A more recent study by science historian John van Wyhe has determined that the idea that Darwin delayed publication only dates back to the 1940s, and Darwin's contemporaries thought the time he took was reasonable. Darwin always finished one book before starting another. While he was researching, he told many people about his interest in transmutation without causing outrage. He firmly intended to publish, but it was not until September 1854 that he could work on it full time. His estimate that writing his "big book" would take five years was optimistic.
Publication and subsequent editions
On the Origin of Species was first published on Thursday 24 November 1859, priced at fifteen shillings. The book had been offered to booksellers at Murray's autumn sale on Tuesday 22 November, and all available copies had been taken up immediately. In total, 1,250 copies were printed but after deducting presentation and review copies, and five for Stationers' Hall copyright, around 1,170 copies were available for sale. Significantly, 500 were taken by Mudie's Library, ensuring that the book promptly reached a large number of subscribers to the library. The second edition of 3,000 copies was quickly brought out on 7 January 1860, and incorporated numerous corrections as well as a response to religious objections by the addition of a new epigraph on page ii, a quotation from Charles Kingsley, and the phrase "by the Creator" amended to the closing sentence. During Darwin's lifetime the book went through six editions, with cumulative changes and revisions to deal with counter-arguments raised. The third edition came out in 1861, with a number of sentences rewritten or added and an introductory appendix, An Historical Sketch of the Recent Progress of Opinion on the Origin of Species, while the fourth in 1866 had further revisions. The fifth edition, published on 10 February 1869, incorporated more changes and for the first time included the phrase "survival of the fittest", which had been coined by the philosopher Herbert Spencer in his Principles of Biology (1864).

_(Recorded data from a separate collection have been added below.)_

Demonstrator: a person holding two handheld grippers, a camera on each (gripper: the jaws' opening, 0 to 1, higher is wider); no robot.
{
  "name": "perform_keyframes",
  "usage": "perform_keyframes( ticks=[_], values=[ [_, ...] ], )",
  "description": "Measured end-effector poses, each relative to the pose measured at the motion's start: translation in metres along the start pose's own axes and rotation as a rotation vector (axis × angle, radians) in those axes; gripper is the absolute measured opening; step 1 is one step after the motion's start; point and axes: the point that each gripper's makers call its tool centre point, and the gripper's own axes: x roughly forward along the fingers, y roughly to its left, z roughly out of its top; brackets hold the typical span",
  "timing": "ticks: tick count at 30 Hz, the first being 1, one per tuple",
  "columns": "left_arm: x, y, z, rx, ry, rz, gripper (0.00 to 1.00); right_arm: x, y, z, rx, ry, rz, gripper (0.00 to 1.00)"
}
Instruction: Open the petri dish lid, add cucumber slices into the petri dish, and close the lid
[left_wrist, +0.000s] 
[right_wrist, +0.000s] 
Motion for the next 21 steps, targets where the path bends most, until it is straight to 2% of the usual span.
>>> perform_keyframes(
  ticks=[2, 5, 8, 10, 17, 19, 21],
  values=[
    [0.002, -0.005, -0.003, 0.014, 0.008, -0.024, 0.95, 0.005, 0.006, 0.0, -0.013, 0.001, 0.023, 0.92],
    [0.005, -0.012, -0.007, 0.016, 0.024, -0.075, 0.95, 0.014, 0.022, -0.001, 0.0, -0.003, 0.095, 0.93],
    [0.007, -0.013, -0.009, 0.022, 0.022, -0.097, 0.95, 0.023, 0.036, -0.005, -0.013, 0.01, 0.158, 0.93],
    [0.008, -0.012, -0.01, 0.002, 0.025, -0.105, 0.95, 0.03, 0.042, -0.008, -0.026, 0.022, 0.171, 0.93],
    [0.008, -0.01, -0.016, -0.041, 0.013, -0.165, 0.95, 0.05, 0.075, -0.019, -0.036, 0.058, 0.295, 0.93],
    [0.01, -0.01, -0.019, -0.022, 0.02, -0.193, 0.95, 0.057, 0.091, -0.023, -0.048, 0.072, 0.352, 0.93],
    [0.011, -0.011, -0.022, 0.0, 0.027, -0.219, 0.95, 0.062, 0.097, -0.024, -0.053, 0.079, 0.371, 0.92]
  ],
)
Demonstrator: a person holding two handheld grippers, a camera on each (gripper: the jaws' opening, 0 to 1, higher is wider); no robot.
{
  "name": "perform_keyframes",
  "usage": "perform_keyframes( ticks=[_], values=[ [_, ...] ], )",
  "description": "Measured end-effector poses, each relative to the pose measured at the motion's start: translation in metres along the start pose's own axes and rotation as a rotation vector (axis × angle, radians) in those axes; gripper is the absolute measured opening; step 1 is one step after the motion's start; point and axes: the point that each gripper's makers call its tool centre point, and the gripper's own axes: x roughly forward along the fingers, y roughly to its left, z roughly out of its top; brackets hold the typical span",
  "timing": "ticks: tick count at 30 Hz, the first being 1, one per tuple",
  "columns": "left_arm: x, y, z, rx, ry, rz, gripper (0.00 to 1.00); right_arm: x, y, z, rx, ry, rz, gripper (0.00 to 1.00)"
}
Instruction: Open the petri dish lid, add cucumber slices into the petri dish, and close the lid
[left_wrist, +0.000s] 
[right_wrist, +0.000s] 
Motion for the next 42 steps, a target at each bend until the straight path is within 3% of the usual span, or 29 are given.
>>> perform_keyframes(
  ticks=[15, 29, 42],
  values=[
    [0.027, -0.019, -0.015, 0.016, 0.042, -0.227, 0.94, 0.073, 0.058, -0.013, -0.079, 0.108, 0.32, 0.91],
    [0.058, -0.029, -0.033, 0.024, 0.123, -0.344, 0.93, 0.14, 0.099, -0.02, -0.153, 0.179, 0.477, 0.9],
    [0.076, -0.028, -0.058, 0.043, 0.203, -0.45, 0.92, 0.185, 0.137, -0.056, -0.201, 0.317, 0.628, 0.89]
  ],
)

In January 1871, George Jackson Mivart's On the Genesis of Species listed detailed arguments against natural selection, and claimed it included false metaphysics. Darwin made extensive revisions to the sixth edition of the Origin (this was the first edition in which he used the word "evolution"), and added a new chapter VII, Miscellaneous objections, to address Mivart's arguments. The sixth edition was published by Murray on 19 February 1872 with "On" dropped from the title. Darwin had told Murray of working men in Lancashire clubbing together to buy the 5th edition at fifteen shillings and wanted it made more widely available; the price was halved to 7s 6d by printing in a smaller font. It includes a glossary compiled by W.S. Dallas. Book sales increased from 60 to 250 per month.